Разделы: Клинические исследования

Версия для печати

Background. Iron deficiency (ID) and iron-deficiency anemia (IDA) continue to be of worldwide concern. Among children in the developing world, iron is the most common single-nutrient deficiency. In industrialized nations, despite a demonstrable decline in prevalence, IDA remains a common cause of anemia in young children. The World Health Organization (WHO) recommends exclusive breastfeeding for 6mo. However, iron deficiency is a concern for some exclusively breastfed (EBF) infants before 6 mo of age, especially in susceptible populations. ID during infancy has been linked to impaired psychomotor development and may compromise immune function. Combating ID during infancy is therefore a high priority, but it is challenging to identify feasible, effective, and safe intervention strategies for implementation during the first 6 mo. The introduction of complementary foods is not recommended before 6mo and, in any case, may not prevent ID.

Aim: To estimate of different methods of prevention of iron deficiency anemia in breast-fed infants.

Materials and methods. The study was approved by the Ethics Committee of the Luhansk State Medical University and all participants provided informed written consent after the study had been fully explained.

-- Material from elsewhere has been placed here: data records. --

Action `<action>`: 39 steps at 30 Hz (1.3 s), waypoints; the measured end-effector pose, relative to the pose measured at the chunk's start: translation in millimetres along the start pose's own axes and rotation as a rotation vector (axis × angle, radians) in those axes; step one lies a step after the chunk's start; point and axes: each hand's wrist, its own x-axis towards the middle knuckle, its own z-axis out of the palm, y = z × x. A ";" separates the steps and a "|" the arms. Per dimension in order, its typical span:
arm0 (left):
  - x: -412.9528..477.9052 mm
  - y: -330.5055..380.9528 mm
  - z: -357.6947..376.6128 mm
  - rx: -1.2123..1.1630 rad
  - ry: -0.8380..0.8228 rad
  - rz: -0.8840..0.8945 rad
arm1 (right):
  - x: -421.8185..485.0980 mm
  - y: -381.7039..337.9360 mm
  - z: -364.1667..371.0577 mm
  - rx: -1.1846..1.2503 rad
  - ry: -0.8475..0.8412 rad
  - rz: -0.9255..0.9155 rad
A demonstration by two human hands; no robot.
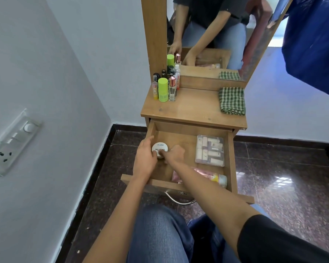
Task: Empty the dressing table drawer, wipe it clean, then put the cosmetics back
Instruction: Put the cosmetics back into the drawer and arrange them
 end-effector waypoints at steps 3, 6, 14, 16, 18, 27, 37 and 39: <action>0.3 0.1 -0.3 -0.009 0.002 -0.004 | 4.7 1.5 5.9 -0.075 0.004 -0.045; 0.0 0.8 -1.1 -0.020 0.009 -0.018 | 5.6 3.0 7.0 -0.094 -0.013 -0.069; 1.4 -0.2 -1.9 -0.132 0.043 -0.046 | -4.6 -8.2 -41.5 -0.071 0.092 -0.363; 6.1 2.2 -2.6 -0.253 0.094 -0.079 | -1.4 -28.3 -64.4 -0.017 0.138 -0.471; 17.2 11.2 -5.0 -0.364 0.147 -0.135 | 5.3 -54.1 -86.0 0.030 0.163 -0.570; 128.0 50.9 -22.2 -0.348 0.231 -0.056 | 60.7 -128.9 -110.8 0.063 0.250 -0.694; 180.7 44.9 -11.9 -0.296 0.170 -0.078 | 92.9 -131.6 -80.8 0.070 0.272 -0.723; 183.6 45.9 -9.5 -0.296 0.154 -0.059 | 95.2 -131.8 -79.0 0.086 0.284 -0.723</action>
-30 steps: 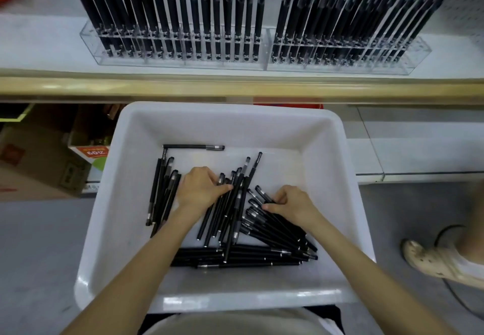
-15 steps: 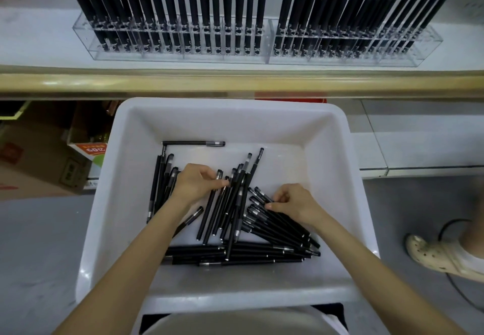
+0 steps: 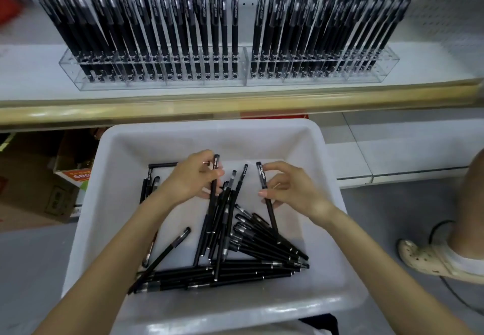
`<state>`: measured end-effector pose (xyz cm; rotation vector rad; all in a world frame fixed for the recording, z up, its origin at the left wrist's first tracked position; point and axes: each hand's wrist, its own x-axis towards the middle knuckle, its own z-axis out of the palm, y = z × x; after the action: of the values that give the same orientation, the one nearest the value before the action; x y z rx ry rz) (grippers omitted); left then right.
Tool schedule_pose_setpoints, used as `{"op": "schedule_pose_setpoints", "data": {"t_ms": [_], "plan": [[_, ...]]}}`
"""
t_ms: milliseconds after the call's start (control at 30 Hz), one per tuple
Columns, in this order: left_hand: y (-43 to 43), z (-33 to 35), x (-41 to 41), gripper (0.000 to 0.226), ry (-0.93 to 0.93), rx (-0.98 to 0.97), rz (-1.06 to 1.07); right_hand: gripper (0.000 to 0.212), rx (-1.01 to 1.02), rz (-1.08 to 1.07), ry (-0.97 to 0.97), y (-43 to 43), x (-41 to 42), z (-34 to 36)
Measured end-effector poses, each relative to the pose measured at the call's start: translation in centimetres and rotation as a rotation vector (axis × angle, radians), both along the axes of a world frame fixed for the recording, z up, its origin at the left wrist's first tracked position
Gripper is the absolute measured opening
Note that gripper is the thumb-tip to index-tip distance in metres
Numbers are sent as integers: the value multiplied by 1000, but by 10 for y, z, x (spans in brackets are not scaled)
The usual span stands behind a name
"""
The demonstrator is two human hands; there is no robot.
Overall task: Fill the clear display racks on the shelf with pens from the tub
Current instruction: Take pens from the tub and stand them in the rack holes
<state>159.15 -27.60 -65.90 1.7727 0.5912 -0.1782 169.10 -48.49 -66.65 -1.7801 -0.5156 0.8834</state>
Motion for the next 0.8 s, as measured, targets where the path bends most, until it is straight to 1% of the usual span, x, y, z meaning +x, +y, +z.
{"op": "schedule_pose_setpoints", "data": {"t_ms": [100, 200, 333, 500, 567, 667, 733, 800], "plan": [[-9, 20, 18, 17, -64, 35, -69, 60, 92, -9, -40, -5, 12, 16], [-21, 38, 37, 19, -122, 37, -76, 68, 162, -36, -130, -12, 27, 27], [-38, 57, 64, 20, -227, 64, -6, 61, 245, -95, -258, -22, 52, 45], [-59, 76, 93, 8, -336, 78, -5, 54, 336, -194, -374, -34, 93, 78], [-64, 82, 101, 7, -393, 185, -24, 52, 345, -245, -457, -38, 111, 93], [-64, 94, 112, 12, -427, 345, -75, 53, 369, -337, -561, -41, 137, 113], [-62, 100, 120, 8, -441, 335, -103, 54, 423, -409, -605, -39, 154, 127], [-61, 105, 128, 5, -452, 272, -104, 50, 470, -493, -660, -37, 171, 140]]}}
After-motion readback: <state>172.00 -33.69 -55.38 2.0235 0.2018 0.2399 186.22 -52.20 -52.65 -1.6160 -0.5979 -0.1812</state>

Studied of the questionnaires in 948 lactating mothers, to determined the hemoglobin level in their 948 infants, assessed of iron status (serum ferritin level, serum iron level and total iron binding capacity of serum) in 96 infants, the breast milk iron concentration (BMIC) in 88 lactating mothers. Efficiency of iron supplementation evaluated in 96 born full term infants. In 1st group infants (n=31) received iron supplementation (1 mg/kg daily during 2 months) from 4 months of age; in 2nd group (n=33) – without it; in 3rd group (n=32) – breast milk infants from mothers consuming 60 mg iron daily. All infants take exclusive breastfeeding before 6 mo of age and take complementary foods.

Data processing and statistical analyses were performed using the software package STATISTICA 7.0. Shapiro-Wilk test was used to check for the normality of the data. Kruskal-Wallis and Mann-Whitney U test were used to calculate the difference between three ore two groups, non-normally distributed data. P value < 0.05 was considered significant.

Results. The prevalence of anemia in infants in region was 6 times higher than the official statistics (349.2/1000 vs. 52.9/1000). Iron status was higher in exclusively breast-fed infants before 6 mo old, but the incidence of anemia in 9 mo old infants was independent of the type of feeding.

Median of BMIC was 3.1 μmol/L (25%=1.6 μmol/L, 75%=5.5 μmol/L), only 23.9±4.5% samples of samples have normal iron level (5.4 to 16.1μmol/L); 24.1% of samples have critically low iron levels (<25%).

Lactating mothers who daily meat intake (according to the questionnaires), had BMIC no significant difference from the index of mothers who consumed meat products less often: Me=2.3μmol/L vs. 3.4μmol/L (p=0.72). The iron supplementation in the mother during lactation also did not affect the BMIC: the median of iron level in milk was 2.1μmol/L vs. 3.4μmol/L in mothers without it (p=0.16). Perhaps this was due to the recovery of its own iron stores due to losses during pregnancy and lactation.

Infants have significant highest hemoglobin level in 1st group then in 2nd and 3rd groups (p=0.0001 and p=0.001 respectively). Median of serum iron was highest in 1st group: 17.1μmol/L vs. 7.8μmol/L in 2nd group (p=0.001) and 9.3μmol/L in 3rd group (p=0.03). Serum iron levels in 2nd and 3rd group did not differ significantly (p=0.98). Median of total iron binding capacity of serum was higher in infants without iron supplementation (69.9μmol/L and 71.9μmol/L vs. 55.6μmol/L in infants from 1st group (p=0.01). The serum ferritin level was 1.8 times higher in infants with iron supplementation (24.1±6.3μg/L vs. 13.6±4.9μg/L in 2nd group and 14.7μg/L in 3rd group respectively) (р=0.001). Rate of IDA was 3.2% in infants in 1st group vs. 21.2% in infants without iron prophylaxis.

Conclusion. The breast milk iron concentration was independent from the mother's intake and iron supplementation during lactation. The best method of the iron prevention in breast-fed infants is daily iron supplementation of 1 mg/kg, starting at 4 months of age during 2 months and continued until appropriate iron-containing complementary foods.